// the find
plentz/lol_dba
lol_dba is a small package of rake tasks that scan your application models and displays a list of columns that probably should be indexed. Also, it can generate .sql migration scripts.
lol_dba scans your Rails ActiveRecord models and tells you which foreign key and join columns are missing database indexes. It works by introspecting your model associations rather than your actual query patterns, so it catches the obvious structural gaps — the `_id` columns sitting there unindexed because you added a `belongs_to` and forgot the migration.
Covers the full Rails association surface: belongs_to, has_many :through, has_and_belongs_to_many — it handles the join table cases that people most often forget. The Appraisals test matrix going from Rails 3.2 through 8.x is genuinely thorough and shows the maintainer cares about not breaking existing users on upgrades. The SQL migration generator is a nice touch for teams that need to hand off DDL to a DBA rather than run Rails migrations directly. Zero configuration — drop it in the Gemfile, run one rake task, get actionable output.
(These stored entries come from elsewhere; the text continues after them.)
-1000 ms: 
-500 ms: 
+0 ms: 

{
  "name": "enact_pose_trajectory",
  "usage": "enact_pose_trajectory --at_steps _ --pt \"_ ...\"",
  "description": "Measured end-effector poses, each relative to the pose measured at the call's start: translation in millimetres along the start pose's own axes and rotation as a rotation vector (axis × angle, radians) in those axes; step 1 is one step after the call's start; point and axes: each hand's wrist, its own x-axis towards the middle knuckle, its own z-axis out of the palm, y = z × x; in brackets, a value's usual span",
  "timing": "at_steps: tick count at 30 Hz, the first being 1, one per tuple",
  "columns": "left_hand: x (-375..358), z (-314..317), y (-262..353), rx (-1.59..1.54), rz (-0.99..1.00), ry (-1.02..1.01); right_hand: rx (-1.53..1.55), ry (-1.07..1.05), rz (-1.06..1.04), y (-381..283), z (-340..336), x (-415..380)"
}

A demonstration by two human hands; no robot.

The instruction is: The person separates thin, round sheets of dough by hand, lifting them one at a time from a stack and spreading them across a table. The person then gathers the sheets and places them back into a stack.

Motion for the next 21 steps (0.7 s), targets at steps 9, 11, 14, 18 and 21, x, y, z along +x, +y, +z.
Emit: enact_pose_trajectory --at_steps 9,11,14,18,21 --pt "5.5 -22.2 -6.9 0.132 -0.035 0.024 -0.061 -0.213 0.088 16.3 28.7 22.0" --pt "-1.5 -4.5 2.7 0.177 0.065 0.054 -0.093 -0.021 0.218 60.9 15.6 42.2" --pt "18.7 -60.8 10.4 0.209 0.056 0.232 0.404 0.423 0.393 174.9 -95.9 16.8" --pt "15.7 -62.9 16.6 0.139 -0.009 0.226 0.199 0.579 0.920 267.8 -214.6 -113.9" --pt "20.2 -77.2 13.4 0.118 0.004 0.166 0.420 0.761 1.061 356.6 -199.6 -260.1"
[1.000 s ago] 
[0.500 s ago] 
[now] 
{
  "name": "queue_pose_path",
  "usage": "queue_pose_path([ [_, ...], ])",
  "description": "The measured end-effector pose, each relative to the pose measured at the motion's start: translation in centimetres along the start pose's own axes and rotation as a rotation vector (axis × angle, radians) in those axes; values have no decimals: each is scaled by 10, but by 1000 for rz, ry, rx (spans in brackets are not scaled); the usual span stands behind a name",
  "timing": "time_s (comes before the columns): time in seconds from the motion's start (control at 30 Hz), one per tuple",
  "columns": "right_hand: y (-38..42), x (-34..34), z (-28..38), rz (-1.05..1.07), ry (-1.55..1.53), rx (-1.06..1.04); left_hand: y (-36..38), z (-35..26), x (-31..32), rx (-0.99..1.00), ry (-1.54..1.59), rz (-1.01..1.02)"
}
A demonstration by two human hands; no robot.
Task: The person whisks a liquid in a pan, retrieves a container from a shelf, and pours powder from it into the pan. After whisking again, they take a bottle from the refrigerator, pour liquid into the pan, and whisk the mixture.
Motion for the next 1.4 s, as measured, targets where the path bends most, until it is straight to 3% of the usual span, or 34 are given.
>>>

It only knows about associations, not query patterns. Columns you filter or sort on frequently but aren't foreign keys won't show up, so you'll still miss real-world performance problems that can't be inferred from the model layer alone. The tool has no awareness of partial indexes, composite indexes, or whether an existing index already covers the column as a non-leading key — so its suggestions can be redundant or miss nuance. With 1594 stars and 70 forks after many years, this is a narrow utility that most teams use once during an audit and then forget, not something that stays in the toolchain. Last meaningful activity is sparse given the Rails 8 support was likely a compatibility bump, not feature work.